WORK REQUIRED
Would you please output, word for word, the span of the listing below that opens on the line containing "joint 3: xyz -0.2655" and closes on the line containing "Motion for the"? Include both ends and nothing more.

DATA PROVIDED
+ + + + + + +

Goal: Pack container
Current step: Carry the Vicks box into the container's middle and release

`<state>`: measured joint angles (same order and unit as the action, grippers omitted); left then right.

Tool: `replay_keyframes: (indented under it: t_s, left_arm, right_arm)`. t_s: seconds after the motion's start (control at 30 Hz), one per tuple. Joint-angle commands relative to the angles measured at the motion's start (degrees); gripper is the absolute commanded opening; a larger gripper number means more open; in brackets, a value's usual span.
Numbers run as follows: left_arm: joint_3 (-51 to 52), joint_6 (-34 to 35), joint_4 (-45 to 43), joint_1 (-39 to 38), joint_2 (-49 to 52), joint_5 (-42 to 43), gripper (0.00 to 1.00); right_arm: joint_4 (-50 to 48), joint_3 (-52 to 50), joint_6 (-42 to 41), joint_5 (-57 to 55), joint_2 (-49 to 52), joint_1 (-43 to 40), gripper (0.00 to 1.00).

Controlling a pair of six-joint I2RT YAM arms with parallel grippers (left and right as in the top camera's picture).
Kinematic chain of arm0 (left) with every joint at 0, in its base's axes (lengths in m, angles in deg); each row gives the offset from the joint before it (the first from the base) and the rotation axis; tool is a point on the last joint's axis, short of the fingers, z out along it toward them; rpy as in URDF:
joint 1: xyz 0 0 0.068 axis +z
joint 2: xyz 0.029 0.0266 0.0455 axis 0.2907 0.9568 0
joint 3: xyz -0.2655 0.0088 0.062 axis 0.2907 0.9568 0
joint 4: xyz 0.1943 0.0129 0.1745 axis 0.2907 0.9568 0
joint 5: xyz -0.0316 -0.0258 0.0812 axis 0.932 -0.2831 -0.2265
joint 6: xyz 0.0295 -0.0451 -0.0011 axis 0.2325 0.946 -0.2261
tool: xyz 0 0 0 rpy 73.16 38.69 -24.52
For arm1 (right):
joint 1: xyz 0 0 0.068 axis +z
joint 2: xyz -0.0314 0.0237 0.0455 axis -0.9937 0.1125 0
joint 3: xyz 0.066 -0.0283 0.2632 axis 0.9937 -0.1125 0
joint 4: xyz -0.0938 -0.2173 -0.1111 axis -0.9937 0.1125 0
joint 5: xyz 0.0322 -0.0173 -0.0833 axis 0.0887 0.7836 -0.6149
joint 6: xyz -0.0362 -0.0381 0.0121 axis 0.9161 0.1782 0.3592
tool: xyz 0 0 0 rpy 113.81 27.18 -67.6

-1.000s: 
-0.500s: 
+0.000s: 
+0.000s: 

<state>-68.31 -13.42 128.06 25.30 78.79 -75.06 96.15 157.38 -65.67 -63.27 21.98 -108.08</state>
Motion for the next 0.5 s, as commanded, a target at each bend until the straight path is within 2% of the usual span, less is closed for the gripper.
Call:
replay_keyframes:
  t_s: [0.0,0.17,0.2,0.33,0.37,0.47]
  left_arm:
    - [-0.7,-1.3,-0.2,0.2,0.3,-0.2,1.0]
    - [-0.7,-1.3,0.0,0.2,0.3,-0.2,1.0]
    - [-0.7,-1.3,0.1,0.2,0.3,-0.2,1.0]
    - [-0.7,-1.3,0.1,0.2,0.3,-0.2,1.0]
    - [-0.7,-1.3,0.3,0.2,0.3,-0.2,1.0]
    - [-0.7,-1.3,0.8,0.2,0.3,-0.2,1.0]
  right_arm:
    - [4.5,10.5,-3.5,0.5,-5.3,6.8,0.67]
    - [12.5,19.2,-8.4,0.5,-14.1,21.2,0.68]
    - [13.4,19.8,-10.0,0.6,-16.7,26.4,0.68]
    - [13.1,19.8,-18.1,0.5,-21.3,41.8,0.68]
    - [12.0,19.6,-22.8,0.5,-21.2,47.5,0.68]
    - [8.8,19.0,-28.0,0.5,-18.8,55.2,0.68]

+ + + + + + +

COMPLETED EXERCISE
joint 3: xyz -0.2655 0.0088 0.062 axis 0.2907 0.9568 0
joint 4: xyz 0.1943 0.0129 0.1745 axis 0.2907 0.9568 0
joint 5: xyz -0.0316 -0.0258 0.0812 axis 0.932 -0.2831 -0.2265
joint 6: xyz 0.0295 -0.0451 -0.0011 axis 0.2325 0.946 -0.2261
tool: xyz 0 0 0 rpy 73.16 38.69 -24.52
For arm1 (right):
joint 1: xyz 0 0 0.068 axis +z
joint 2: xyz -0.0314 0.0237 0.0455 axis -0.9937 0.1125 0
joint 3: xyz 0.066 -0.0283 0.2632 axis 0.9937 -0.1125 0
joint 4: xyz -0.0938 -0.2173 -0.1111 axis -0.9937 0.1125 0
joint 5: xyz 0.0322 -0.0173 -0.0833 axis 0.0887 0.7836 -0.6149
joint 6: xyz -0.0362 -0.0381 0.0121 axis 0.9161 0.1782 0.3592
tool: xyz 0 0 0 rpy 113.81 27.18 -67.6

-1.000s: 
-0.500s: 
+0.000s: 
+0.000s: 

<state>-68.31 -13.42 128.06 25.30 78.79 -75.06 96.15 157.38 -65.67 -63.27 21.98 -108.08</state>
Motion for the next 0.5 s, as commanded, a target at each bend until the straight path is within 2% of the usual span, less is closed for the gripper.

That finishes the exercise, with nothing more to add.